---------- THE RECORDS ----------

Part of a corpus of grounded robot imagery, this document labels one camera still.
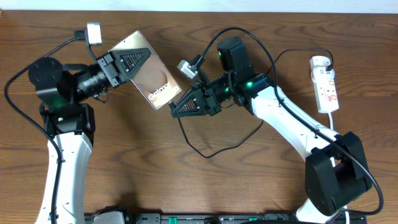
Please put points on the Galaxy S25 Ultra smartphone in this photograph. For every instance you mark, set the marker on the Galaxy S25 Ultra smartphone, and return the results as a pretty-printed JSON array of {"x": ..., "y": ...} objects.
[{"x": 152, "y": 79}]

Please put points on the white power strip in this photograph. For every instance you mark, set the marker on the white power strip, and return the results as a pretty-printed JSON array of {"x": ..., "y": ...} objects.
[{"x": 324, "y": 84}]

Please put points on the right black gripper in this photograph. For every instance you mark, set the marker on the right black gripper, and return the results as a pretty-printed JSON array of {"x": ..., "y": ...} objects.
[{"x": 204, "y": 98}]

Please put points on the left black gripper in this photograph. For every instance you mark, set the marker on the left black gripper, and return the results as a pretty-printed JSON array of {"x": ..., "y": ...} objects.
[{"x": 109, "y": 69}]

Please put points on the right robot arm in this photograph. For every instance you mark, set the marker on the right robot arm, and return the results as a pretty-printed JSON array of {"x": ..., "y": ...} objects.
[{"x": 336, "y": 169}]

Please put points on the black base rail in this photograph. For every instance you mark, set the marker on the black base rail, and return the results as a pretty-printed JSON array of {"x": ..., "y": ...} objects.
[{"x": 115, "y": 214}]

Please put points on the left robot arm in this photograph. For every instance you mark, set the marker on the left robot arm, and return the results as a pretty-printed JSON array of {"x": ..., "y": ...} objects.
[{"x": 70, "y": 122}]

----------

DESCRIPTION OF THE TASK: Your output should be the full set of entries above, restated word for word and free of pictures.

SOLUTION FOR THIS TASK:
Part of a corpus of grounded robot imagery, this document labels one camera still.
Please put points on the Galaxy S25 Ultra smartphone in this photograph. For every instance you mark, set the marker on the Galaxy S25 Ultra smartphone, and return the results as a pretty-printed JSON array of {"x": ..., "y": ...} objects.
[{"x": 152, "y": 79}]

Please put points on the white power strip in this photograph. For every instance you mark, set the marker on the white power strip, and return the results as a pretty-printed JSON array of {"x": ..., "y": ...} objects.
[{"x": 324, "y": 84}]

Please put points on the right black gripper in this photograph. For every instance you mark, set the marker on the right black gripper, and return the results as a pretty-printed JSON array of {"x": ..., "y": ...} objects.
[{"x": 204, "y": 98}]

Please put points on the left black gripper in this photograph. For every instance you mark, set the marker on the left black gripper, and return the results as a pretty-printed JSON array of {"x": ..., "y": ...} objects.
[{"x": 109, "y": 69}]

Please put points on the right robot arm in this photograph. For every instance you mark, set the marker on the right robot arm, and return the results as a pretty-printed JSON array of {"x": ..., "y": ...} objects.
[{"x": 336, "y": 169}]

Please put points on the black base rail in this photograph. For every instance you mark, set the marker on the black base rail, and return the results as a pretty-printed JSON array of {"x": ..., "y": ...} objects.
[{"x": 115, "y": 214}]

Please put points on the left robot arm in this photograph. For every instance you mark, set the marker on the left robot arm, and return the results as a pretty-printed JSON array of {"x": ..., "y": ...} objects.
[{"x": 70, "y": 122}]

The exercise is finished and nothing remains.